See also: W3C Rich Web Clients
OSGi Alliance Announces Five New Members
Stafff, OSGi Alliance Announcement
The OSGi Alliance announced today that five new members joined the alliance following its recent initiatives in the enterprise applications market. OSGi specifications enhance the service-oriented architecture (SOA) strategy driving server-side businesses today, modularizing and componentizing Java applications and allowing applications to be adapted remotely and in real time. These new members will help the alliance drive adoption of the OSGi Service Platform in enterprises and other markets. BEA Systems, IONA Technologies, Jayway AB, Eclipse and Interface21—developer of the Spring Framework -- use the Java platform and OSGi specifications. BEA, IONA and Jayway are part of the alliance's Enterprise Expert Group (EEG) charged with enhancing OSGi specifications for enterprise application.

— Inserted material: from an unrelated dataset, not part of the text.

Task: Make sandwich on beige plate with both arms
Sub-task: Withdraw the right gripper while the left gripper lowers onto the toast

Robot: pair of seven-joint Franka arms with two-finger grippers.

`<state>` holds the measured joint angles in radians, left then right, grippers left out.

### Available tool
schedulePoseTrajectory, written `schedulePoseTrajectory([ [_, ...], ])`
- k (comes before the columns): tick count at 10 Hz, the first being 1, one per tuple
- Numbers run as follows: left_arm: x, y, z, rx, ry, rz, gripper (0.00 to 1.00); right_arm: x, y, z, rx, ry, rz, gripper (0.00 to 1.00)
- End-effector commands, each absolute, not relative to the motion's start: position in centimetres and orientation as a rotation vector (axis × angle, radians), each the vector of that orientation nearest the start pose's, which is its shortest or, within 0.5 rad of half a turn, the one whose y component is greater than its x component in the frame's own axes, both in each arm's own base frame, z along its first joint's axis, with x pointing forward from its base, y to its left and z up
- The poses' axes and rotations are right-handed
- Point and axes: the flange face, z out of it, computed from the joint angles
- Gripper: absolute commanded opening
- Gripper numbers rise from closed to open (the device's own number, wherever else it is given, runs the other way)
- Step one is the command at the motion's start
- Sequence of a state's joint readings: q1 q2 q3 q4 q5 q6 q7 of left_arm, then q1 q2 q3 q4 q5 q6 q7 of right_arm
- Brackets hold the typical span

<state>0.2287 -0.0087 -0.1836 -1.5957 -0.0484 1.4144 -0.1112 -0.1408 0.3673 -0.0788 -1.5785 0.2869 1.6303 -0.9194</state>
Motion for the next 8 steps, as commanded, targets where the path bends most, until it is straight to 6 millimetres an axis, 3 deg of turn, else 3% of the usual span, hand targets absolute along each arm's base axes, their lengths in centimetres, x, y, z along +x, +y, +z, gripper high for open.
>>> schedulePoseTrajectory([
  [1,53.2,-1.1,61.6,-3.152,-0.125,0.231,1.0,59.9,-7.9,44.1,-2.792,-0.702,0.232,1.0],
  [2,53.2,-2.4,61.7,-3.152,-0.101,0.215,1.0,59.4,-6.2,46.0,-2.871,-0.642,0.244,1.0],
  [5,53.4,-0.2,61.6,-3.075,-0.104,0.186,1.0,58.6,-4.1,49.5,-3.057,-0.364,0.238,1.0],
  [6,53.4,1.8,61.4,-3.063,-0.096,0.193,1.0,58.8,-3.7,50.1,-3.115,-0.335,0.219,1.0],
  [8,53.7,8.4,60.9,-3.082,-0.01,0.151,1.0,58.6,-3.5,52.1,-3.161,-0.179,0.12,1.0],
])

OSGi technology is a component integration platform with a service-oriented architecture and lifecycle capabilities that enable dynamic delivery of services. These capabilities greatly increase the value of a wide range of computers and devices that use the Java platform. The OSGi specifications provide the platform for universal middleware and are deployed by Fortune 100 companies in home, automotive, mobile and enterprise markets. The OSGi Service Platform provides the functions to change the composition dynamically on the device of a variety of networks, without requiring restarts. To minimize the coupling, as well as make these couplings managed, the OSGi technology provides a service-oriented architecture that enables these components to dynamically discover each other for collaboration. The OSGi Alliance has developed many standard component interfaces for common functions like HTTP servers, configuration, logging, security, user administration, XML and many more.